Aller au théâtre avec des enfants, c’est comme aller avec eux au restaurant.

Nous nous décidons pour un restaurant, nous réservons une table, nous mettons nos plus beaux habits, nous arrivons à l’heure, et surtout, nous avons faim […].
Nous choisissons un menu et notre palais se réjouit à l’avance de saveurs nouvelles.
Mais attention ! Dans certains restaurants, il y a des menus pour enfants. Le plus souvent, on y trouvera des pâtes sauce tomate, des frites avec ketchup ou mayonnaise, des filets de poissons panés.
Si c’est aller au restaurant pour y manger ce qu’on mange tous les jours, mieux vaut ne pas y aller.
Si quelqu’un va au théâtre dans l’espoir d’y retrouver du connu ou du ruminé, il lui manque la condition pré-requise la plus importante : la faim du nouveau, de l’inconnu, de l’étrange […].
Certains auteurs et acteurs préfèrent vendre aux enfants des filets panés.
Personnellement, je préfère leur présenter du poisson et leur expliquer comment on enlève les arêtes. Le poisson frais est bien plus sain […], il nous parle beaucoup mieux de la vie […].
Aller au théâtre, c’est faire quelque chose pour la première fois […]. Chaque représentation est unique.
Merveilleuse.
Fantastique.
Passionnante.
Mais cela comporte des risques de complications, parce que c’est la première fois.
À cause de cela, tout est unique, nouveau, autre, INCONNU.

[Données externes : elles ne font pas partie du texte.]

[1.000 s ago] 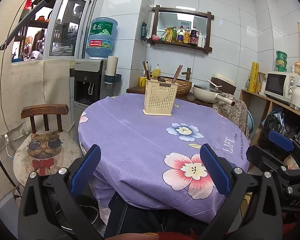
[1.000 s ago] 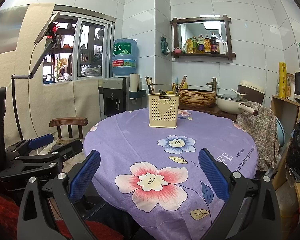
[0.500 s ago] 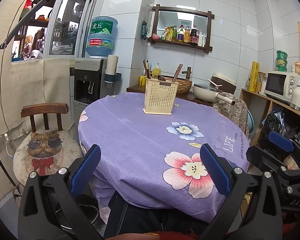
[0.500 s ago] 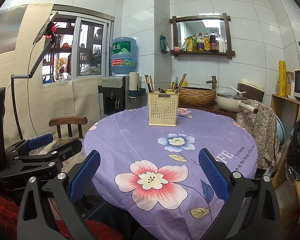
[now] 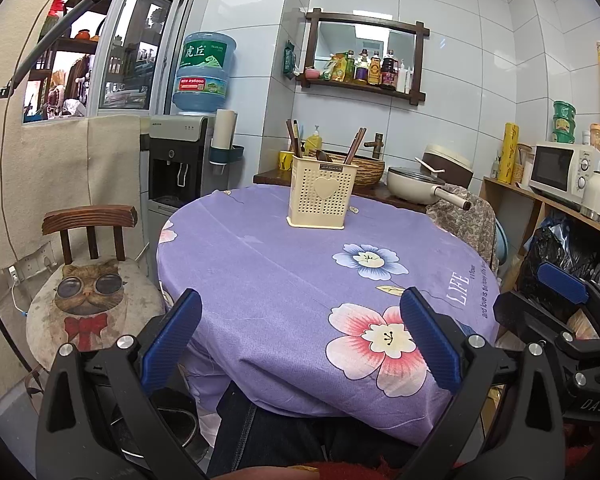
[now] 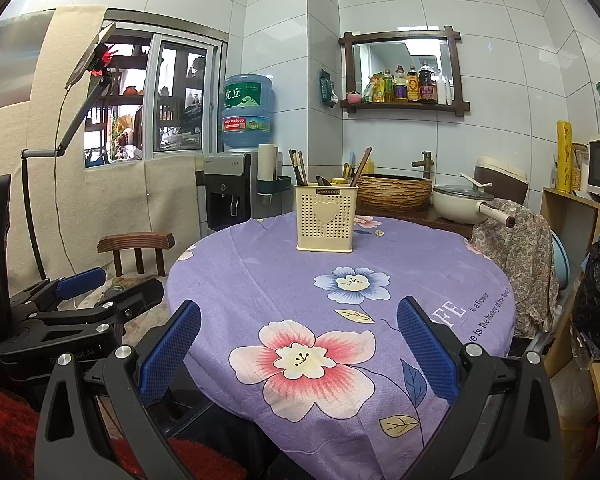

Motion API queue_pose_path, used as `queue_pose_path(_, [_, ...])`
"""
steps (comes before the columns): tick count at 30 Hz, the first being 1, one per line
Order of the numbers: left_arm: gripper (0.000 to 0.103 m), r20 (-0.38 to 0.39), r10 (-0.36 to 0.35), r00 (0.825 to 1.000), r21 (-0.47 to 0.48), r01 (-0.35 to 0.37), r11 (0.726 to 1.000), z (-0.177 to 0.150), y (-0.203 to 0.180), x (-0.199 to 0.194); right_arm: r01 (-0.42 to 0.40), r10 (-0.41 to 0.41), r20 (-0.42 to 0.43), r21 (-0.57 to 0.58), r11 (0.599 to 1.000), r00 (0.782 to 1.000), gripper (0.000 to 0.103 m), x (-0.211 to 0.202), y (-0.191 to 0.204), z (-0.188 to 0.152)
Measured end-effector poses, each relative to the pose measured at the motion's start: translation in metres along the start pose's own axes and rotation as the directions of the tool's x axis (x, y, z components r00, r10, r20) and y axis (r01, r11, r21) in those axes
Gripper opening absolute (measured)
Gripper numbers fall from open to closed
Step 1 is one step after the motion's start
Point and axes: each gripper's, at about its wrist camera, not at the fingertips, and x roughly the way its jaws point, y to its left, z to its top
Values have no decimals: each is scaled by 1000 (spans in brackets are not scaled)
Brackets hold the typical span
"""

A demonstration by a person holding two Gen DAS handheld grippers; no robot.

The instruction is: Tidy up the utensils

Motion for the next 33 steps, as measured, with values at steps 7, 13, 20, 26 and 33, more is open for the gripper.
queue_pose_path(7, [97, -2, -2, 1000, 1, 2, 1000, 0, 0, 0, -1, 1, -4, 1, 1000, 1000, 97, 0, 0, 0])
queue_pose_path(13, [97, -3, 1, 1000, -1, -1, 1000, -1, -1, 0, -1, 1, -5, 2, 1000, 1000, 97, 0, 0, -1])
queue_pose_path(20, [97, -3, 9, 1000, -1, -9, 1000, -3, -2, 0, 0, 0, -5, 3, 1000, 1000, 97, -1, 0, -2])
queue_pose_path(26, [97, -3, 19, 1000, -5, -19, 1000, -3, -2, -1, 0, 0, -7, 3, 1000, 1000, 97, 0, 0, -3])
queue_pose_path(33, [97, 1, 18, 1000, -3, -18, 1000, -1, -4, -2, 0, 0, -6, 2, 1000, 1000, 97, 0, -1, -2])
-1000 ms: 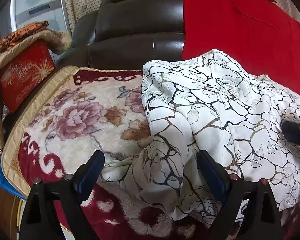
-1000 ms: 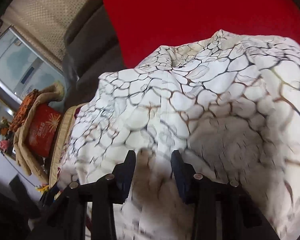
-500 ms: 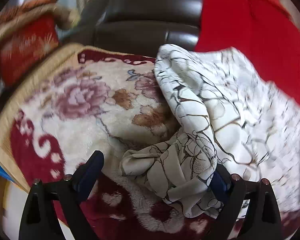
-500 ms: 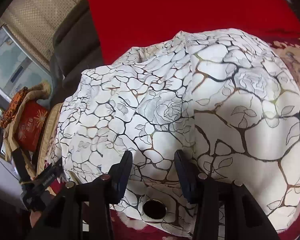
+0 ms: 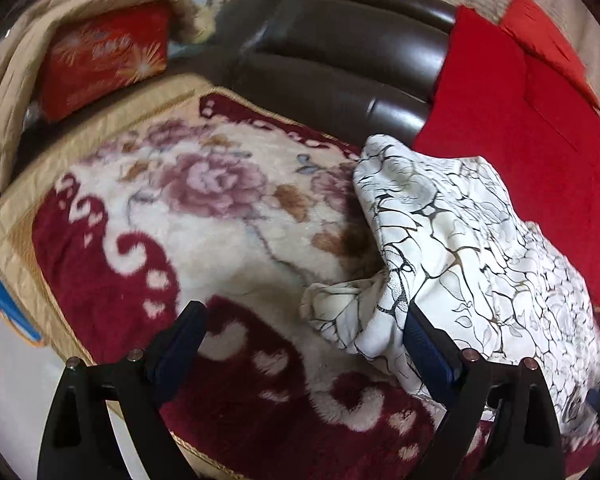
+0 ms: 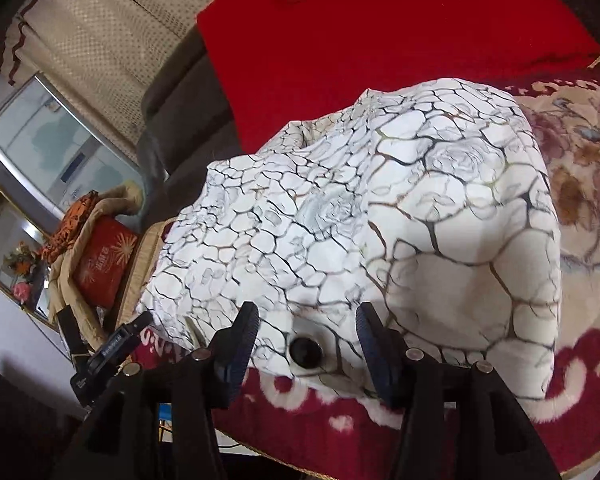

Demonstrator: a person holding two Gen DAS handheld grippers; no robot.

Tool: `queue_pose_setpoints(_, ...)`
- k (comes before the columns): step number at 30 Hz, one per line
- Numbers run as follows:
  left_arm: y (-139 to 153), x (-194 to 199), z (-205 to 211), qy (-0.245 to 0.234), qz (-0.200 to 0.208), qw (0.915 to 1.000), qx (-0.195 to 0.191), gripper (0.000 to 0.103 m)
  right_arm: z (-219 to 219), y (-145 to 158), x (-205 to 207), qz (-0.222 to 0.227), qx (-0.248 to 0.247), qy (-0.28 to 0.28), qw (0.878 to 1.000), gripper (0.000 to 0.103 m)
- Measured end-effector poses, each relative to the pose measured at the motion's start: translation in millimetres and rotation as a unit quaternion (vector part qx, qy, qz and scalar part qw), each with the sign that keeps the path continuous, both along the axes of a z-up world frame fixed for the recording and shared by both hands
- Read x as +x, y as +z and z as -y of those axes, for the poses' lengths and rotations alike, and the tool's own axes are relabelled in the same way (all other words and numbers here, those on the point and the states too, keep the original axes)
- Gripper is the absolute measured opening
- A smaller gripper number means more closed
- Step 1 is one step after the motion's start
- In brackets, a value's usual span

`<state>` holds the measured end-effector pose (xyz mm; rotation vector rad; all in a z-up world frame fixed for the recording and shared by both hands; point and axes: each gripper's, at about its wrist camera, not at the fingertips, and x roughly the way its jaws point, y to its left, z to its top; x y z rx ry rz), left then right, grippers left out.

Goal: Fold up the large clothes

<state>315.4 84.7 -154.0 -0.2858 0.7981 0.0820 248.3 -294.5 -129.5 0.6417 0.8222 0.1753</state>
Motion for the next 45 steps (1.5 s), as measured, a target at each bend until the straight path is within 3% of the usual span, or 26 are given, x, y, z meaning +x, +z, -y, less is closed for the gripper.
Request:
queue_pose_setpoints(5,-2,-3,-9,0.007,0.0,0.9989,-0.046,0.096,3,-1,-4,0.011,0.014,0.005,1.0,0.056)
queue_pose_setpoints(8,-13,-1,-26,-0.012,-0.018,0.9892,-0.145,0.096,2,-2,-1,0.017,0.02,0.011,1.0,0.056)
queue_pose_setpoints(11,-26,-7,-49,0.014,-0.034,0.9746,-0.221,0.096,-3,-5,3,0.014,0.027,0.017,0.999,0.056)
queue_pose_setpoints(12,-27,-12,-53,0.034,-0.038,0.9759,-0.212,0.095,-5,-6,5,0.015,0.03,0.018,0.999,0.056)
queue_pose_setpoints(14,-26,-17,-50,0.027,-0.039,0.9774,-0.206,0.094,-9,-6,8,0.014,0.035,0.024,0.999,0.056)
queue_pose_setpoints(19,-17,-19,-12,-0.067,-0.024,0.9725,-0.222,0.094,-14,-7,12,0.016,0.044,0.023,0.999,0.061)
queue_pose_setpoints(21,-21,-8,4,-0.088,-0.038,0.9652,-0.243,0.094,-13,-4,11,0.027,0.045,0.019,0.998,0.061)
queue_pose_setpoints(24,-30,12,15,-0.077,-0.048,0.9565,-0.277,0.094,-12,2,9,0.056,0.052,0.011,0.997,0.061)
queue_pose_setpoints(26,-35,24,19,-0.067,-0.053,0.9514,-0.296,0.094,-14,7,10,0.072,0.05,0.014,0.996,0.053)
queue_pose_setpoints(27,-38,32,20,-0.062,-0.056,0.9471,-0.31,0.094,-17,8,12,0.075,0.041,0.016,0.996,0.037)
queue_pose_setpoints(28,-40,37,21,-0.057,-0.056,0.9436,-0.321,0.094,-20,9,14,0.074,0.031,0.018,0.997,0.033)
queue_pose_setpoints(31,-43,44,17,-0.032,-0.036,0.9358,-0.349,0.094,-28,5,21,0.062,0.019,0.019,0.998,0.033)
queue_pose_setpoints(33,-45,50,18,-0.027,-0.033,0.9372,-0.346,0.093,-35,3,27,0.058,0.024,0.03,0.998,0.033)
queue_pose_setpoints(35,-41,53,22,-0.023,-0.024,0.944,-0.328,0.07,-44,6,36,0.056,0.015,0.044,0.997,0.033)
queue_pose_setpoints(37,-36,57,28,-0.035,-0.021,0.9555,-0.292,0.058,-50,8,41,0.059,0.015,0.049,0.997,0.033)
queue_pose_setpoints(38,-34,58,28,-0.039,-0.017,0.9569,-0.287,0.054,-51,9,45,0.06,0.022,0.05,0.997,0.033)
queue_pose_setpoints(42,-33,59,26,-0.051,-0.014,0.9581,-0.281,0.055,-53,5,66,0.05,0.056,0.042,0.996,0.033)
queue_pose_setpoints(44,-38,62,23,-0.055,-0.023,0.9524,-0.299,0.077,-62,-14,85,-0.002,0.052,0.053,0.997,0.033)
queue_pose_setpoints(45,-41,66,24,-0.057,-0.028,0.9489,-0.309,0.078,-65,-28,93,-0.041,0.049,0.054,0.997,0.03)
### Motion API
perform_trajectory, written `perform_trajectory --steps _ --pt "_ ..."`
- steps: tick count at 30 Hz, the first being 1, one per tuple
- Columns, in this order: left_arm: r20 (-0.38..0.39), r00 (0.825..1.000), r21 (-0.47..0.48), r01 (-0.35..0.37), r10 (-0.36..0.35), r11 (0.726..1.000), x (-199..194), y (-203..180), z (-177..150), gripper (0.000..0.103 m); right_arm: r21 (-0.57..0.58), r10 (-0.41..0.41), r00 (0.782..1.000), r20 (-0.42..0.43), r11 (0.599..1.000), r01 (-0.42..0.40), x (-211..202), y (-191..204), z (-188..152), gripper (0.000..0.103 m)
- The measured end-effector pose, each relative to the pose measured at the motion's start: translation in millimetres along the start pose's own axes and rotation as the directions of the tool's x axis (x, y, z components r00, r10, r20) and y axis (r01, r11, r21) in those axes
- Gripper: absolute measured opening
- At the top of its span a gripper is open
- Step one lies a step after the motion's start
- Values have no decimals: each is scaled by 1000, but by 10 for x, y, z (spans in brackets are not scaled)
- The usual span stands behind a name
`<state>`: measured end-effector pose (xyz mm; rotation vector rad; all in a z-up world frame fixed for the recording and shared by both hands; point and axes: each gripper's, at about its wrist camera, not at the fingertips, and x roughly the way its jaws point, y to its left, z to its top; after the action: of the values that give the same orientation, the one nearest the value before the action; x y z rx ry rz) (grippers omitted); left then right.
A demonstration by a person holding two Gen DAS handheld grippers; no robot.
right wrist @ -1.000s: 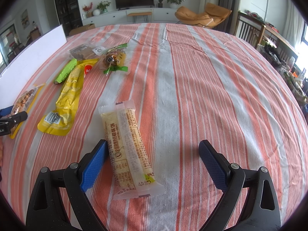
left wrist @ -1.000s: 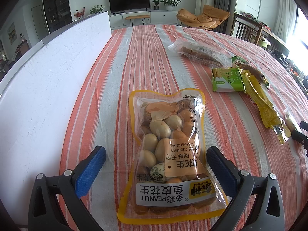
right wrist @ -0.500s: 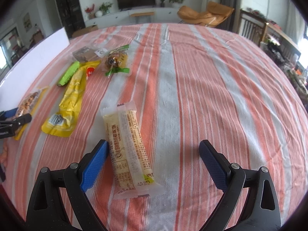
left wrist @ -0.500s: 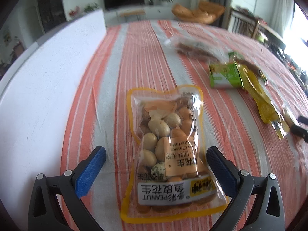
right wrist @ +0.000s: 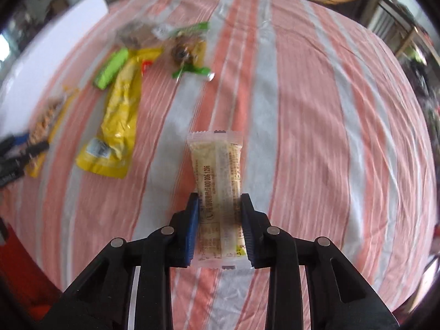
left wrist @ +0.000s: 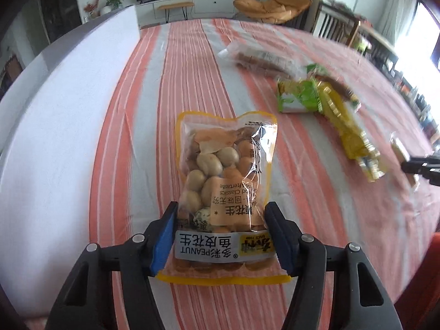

Le père de ce texte, Marcel Cremer, était auteur, metteur en scène, fondateur et directeur artistique du Théâtre AGORA (Belgique). Il y parle de théâtre pour enfants, mais il aurait pu en dire autant à propos des nouveaux publics que tous les théâtres et tous les autres organismes artistiques veulent courtiser. Il n’a pas choisi de mettre INCONNU en majuscules pour rien. Il met le doigt ainsi sur un des défis que tout diffuseur ou producteur doit relever pour attirer de nouvelles clientèles : atténuer leurs craintes.

C’est en partageant vos connaissances des artistes et des œuvres, en parlant des conditions sous lesquelles vous les présentez, en tissant des liens entre vos motivations et les intérêts de vos interlocutrices et de vos interlocuteurs que vous parviendrez à convaincre les nouveaux venus de vous donner une chance. 

Je remercie ma collègue Louise Allaire pour mon introduction au texte de Marcel Cremer.